While grandparents do want to hear about us, our lives, our happenings, they also have so much to contribute to conversations. My grandma loves talking about growing up, her siblings and friends, and all her travels when she was younger. I just have to think to ask first. So here are a few cues to help you and your younger children engage with your older family members.
Talking Points for Elderly Loved Ones
Ask them about the past:
- Who was your best friend growing up?
- What was the best gift you ever received?
- What is the first thing you remember saving money for?
Chat about politics:
- Of all the presidents in your lifetime, who has been your favorite?
- Do you remember the first time you ever voted?
- Who was the best first lady?
Talk about travel:
- If you could road trip anywhere in the USA, where would you like to see?
- What country do you most wish you had traveled to?
- If you could travel through time, which era would you want to visit?
Think of topics relevant to upcoming holidays:
- What was your favorite Halloween costume you ever wore?
- What is the most delicious Easter candy?
- When you were growing up, what did your family do for Independence Day?
Discuss silly topics:
- What is the best thing about the age you are now?
- If you had three wishes, what would they be?
- Which song makes you want to dance, no matter what?
“The important thing is to engage and stimulate those brains.”
If all else fails, and you continue to draw a blank, there is a company called Table Topics that sells conversation cards. Their latest line is titled Grandparents & Grandkids. So, when you’re about to go visit, or pick up the phone, pull out three cards and enjoy the ease of dialog. The important thing is to engage and stimulate those brains.

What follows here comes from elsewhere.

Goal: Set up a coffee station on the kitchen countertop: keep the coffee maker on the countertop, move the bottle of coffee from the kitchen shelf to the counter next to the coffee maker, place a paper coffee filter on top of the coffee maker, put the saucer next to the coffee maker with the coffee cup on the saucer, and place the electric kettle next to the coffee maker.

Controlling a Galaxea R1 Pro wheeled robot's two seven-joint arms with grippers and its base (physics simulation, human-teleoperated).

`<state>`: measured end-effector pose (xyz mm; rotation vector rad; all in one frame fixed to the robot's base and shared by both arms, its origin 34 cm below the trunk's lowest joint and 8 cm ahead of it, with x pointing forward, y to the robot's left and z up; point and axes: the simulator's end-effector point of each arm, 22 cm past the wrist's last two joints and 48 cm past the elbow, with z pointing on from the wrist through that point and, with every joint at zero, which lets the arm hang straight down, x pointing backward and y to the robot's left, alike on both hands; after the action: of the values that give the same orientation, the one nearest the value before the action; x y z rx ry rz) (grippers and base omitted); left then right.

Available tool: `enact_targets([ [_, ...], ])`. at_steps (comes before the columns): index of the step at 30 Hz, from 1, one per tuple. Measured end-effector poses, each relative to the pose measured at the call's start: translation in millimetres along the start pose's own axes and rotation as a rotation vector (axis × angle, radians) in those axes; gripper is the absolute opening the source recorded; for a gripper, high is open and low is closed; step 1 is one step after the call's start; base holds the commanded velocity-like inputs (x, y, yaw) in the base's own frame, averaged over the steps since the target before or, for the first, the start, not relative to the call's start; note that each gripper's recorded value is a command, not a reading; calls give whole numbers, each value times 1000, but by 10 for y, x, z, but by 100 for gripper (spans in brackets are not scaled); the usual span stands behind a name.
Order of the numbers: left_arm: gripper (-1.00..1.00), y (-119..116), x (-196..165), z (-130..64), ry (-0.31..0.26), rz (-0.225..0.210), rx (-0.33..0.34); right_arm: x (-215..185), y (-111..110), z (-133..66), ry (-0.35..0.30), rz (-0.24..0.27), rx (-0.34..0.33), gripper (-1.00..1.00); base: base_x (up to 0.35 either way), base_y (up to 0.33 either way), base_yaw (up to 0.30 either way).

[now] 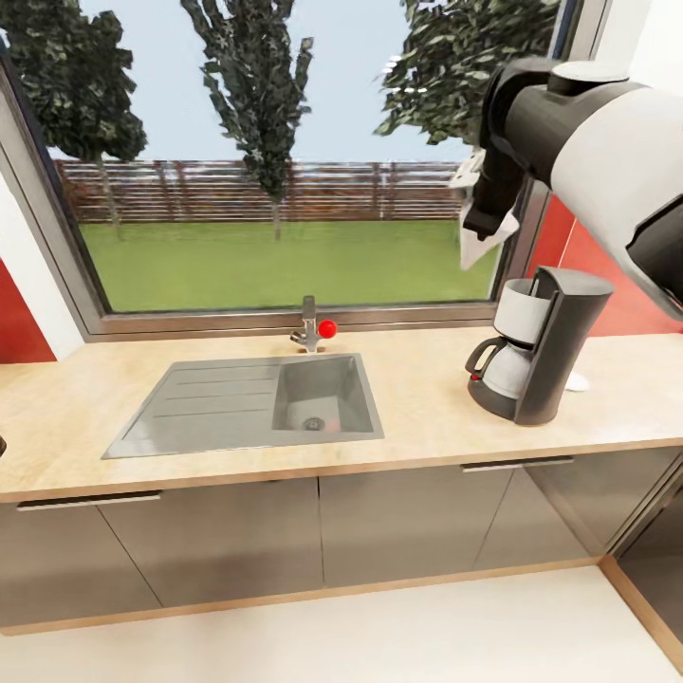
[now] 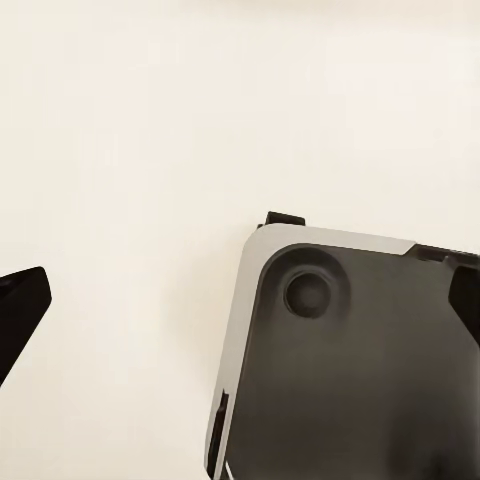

How COVID Shaped the Long-Term Care Industry
COVID has re-shaped many things, including long-term care. Living in a facility doesn’t seem quite as safe as it used to. At LTC Consumer we specialize in long-term care solutions. Every solution we offer has home care options to keep you safe. If you or your loved ones are interested in speaking to a specialist and seeing what your options are, contact us today. Our customers love our educational, no pressure approach to finding the answers to your long-term care questions.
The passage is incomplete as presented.